■ Exercise ■
Output exactly the lines from the line with "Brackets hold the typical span" through the end of the records below. Include nothing else.

· · · · ·

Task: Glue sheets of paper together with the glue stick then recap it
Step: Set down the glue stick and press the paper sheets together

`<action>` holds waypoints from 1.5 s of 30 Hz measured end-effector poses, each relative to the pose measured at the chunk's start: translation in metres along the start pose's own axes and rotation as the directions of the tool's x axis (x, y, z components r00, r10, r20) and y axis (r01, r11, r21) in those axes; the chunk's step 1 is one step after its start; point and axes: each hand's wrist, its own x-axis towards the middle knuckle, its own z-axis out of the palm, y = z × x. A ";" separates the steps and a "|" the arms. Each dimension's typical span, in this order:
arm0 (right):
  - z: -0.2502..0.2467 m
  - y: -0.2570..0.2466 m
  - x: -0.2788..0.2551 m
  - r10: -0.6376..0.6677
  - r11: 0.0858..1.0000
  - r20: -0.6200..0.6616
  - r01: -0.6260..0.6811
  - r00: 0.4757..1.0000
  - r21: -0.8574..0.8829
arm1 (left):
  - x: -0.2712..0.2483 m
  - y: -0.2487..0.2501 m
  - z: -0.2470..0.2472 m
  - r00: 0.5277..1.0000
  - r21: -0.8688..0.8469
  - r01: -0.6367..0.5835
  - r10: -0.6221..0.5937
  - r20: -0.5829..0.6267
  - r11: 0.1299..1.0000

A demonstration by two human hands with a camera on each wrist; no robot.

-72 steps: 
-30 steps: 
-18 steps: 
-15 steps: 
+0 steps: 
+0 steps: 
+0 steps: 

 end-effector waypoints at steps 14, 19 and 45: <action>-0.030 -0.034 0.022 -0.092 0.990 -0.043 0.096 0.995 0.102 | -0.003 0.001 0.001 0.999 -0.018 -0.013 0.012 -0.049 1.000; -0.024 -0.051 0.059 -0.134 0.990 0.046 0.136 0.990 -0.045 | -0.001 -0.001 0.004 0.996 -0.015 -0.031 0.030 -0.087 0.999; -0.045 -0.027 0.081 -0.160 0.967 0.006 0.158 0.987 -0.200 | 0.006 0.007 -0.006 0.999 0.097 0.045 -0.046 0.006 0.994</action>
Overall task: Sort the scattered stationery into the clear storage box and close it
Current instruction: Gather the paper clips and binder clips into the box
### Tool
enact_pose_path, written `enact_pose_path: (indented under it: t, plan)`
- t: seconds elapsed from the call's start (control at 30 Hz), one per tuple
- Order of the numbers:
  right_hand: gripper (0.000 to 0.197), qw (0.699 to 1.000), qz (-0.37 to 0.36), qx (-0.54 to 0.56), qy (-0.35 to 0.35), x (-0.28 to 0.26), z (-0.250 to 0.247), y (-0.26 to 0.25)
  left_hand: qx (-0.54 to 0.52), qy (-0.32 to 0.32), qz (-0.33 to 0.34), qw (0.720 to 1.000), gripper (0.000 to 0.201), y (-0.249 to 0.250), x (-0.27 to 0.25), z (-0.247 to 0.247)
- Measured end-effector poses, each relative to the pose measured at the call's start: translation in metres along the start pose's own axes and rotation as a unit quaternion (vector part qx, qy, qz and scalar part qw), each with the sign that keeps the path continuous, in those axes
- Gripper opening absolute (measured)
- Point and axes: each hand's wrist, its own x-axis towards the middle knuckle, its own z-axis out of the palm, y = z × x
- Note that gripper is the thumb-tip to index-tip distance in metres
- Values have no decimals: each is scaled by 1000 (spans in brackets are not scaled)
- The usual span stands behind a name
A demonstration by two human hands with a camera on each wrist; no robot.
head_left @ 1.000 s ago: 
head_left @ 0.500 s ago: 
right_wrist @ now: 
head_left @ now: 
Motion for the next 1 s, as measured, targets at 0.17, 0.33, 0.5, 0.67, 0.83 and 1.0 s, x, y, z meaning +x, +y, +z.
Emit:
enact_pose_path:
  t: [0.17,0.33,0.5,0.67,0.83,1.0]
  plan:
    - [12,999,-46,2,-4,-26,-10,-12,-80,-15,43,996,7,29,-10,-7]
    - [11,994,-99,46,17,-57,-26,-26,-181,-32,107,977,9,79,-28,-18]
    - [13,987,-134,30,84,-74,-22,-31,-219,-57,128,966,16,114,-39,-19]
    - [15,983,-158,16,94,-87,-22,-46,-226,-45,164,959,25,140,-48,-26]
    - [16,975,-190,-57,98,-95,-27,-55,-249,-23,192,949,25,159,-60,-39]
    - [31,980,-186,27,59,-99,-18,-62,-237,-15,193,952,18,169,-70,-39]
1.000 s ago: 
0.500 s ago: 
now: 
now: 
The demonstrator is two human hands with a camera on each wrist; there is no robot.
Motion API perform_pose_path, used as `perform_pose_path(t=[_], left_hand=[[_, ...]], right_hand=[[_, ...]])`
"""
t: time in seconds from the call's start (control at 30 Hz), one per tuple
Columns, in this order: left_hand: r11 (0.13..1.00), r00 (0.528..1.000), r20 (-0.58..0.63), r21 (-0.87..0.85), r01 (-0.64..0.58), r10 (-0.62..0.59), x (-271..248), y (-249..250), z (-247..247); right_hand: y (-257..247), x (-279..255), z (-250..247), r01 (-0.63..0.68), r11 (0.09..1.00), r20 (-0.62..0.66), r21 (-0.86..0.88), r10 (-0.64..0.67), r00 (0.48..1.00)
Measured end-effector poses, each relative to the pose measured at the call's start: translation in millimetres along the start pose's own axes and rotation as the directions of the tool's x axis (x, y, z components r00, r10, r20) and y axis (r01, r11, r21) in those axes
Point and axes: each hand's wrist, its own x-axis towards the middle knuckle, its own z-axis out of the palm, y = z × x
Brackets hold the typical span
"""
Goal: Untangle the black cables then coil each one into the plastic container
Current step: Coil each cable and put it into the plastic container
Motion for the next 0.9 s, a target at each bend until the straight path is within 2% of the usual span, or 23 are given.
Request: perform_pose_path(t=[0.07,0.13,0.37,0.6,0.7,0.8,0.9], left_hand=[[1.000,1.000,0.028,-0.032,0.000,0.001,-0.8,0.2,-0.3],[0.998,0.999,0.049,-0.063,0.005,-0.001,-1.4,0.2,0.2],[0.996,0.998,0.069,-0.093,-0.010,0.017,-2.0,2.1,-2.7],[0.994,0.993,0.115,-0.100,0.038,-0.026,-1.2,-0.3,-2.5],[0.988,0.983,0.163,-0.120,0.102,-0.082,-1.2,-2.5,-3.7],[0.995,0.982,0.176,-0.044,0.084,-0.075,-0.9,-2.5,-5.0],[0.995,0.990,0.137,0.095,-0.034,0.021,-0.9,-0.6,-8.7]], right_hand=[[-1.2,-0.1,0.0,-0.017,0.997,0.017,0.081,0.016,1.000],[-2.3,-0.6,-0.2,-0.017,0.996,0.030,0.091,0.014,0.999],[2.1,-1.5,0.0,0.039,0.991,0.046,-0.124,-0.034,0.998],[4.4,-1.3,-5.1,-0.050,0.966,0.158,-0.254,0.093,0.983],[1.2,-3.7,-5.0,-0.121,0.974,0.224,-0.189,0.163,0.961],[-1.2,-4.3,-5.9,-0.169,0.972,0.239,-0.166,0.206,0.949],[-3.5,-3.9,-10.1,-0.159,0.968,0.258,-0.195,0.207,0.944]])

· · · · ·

■ Task answer ■
Brackets hold the typical span
"""
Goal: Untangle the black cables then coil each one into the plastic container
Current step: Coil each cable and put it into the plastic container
Motion for the next 0.9 s, a target at each bend until the straight path is within 2% of the usual span, or 23 are given.
Request: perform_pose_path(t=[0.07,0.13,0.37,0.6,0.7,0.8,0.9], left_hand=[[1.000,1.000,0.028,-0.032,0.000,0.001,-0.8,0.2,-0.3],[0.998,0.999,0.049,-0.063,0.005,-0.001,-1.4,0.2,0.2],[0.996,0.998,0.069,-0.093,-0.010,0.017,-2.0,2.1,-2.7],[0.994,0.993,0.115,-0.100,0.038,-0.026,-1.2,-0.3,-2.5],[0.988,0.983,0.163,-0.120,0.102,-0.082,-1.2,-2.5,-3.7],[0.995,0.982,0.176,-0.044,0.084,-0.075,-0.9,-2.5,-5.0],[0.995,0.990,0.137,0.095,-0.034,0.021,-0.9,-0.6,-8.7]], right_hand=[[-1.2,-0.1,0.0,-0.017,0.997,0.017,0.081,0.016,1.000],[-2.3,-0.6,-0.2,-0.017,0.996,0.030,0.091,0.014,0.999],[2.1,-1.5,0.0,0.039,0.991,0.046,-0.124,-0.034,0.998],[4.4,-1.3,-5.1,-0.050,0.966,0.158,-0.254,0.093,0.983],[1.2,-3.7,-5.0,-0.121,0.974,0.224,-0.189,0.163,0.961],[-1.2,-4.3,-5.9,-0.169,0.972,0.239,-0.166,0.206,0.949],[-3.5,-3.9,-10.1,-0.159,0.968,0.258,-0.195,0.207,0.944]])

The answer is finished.